◆ Problem requirements
For every entry below, give it back exactly and leave out any image.

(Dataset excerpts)
☆ ☆ ☆ ☆

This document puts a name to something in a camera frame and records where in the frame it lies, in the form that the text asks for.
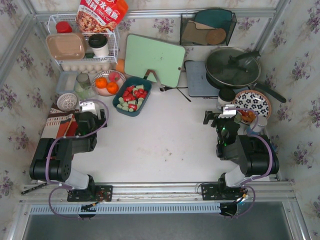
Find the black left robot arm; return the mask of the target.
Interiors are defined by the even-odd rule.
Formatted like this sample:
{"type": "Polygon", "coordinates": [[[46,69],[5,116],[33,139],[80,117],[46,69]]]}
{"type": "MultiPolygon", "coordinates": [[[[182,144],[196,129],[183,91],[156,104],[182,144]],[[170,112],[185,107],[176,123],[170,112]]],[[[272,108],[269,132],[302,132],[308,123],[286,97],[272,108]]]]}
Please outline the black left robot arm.
{"type": "Polygon", "coordinates": [[[74,155],[92,152],[98,142],[97,130],[107,127],[107,111],[100,109],[99,113],[76,113],[74,136],[41,138],[29,167],[30,178],[66,187],[68,202],[110,202],[112,186],[97,185],[91,175],[72,167],[74,155]]]}

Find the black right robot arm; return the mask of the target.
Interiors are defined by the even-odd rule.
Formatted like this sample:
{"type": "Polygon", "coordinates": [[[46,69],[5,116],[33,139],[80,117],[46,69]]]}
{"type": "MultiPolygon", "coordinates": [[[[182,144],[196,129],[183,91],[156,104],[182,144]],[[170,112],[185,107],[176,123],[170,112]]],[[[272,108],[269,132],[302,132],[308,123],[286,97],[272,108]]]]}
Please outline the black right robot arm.
{"type": "Polygon", "coordinates": [[[239,134],[235,121],[237,110],[224,108],[222,113],[206,111],[203,124],[212,121],[217,133],[216,155],[222,161],[232,161],[236,168],[223,173],[216,182],[199,187],[204,201],[225,200],[239,202],[248,192],[247,183],[278,173],[280,164],[266,135],[261,135],[266,119],[255,115],[249,128],[239,134]]]}

☆ ☆ ☆ ☆

◆ Answer space
This document puts a name to something in a camera frame and records where in the frame it lies, in the form that the text asks for.
Find the black left robot arm; return the mask of the target.
Interiors are defined by the even-odd rule.
Formatted like this sample:
{"type": "Polygon", "coordinates": [[[46,69],[5,116],[33,139],[80,117],[46,69]]]}
{"type": "MultiPolygon", "coordinates": [[[[182,144],[196,129],[183,91],[156,104],[182,144]],[[170,112],[185,107],[176,123],[170,112]]],[[[272,108],[269,132],[302,132],[308,123],[286,97],[272,108]]]]}
Please outline the black left robot arm.
{"type": "Polygon", "coordinates": [[[74,155],[92,152],[98,142],[97,130],[107,127],[107,111],[100,109],[99,113],[76,113],[74,136],[41,138],[29,167],[30,178],[66,187],[68,202],[110,202],[112,186],[97,185],[91,175],[72,167],[74,155]]]}

Find the black right robot arm; return the mask of the target.
Interiors are defined by the even-odd rule.
Formatted like this sample:
{"type": "Polygon", "coordinates": [[[46,69],[5,116],[33,139],[80,117],[46,69]]]}
{"type": "MultiPolygon", "coordinates": [[[[182,144],[196,129],[183,91],[156,104],[182,144]],[[170,112],[185,107],[176,123],[170,112]]],[[[272,108],[269,132],[302,132],[308,123],[286,97],[272,108]]]]}
Please outline the black right robot arm.
{"type": "Polygon", "coordinates": [[[239,134],[235,121],[237,110],[224,108],[222,113],[206,111],[203,124],[212,121],[217,133],[216,155],[222,161],[232,161],[236,168],[223,173],[216,182],[199,187],[204,201],[225,200],[239,202],[248,192],[247,183],[278,173],[280,164],[266,135],[261,135],[266,119],[255,115],[249,128],[239,134]]]}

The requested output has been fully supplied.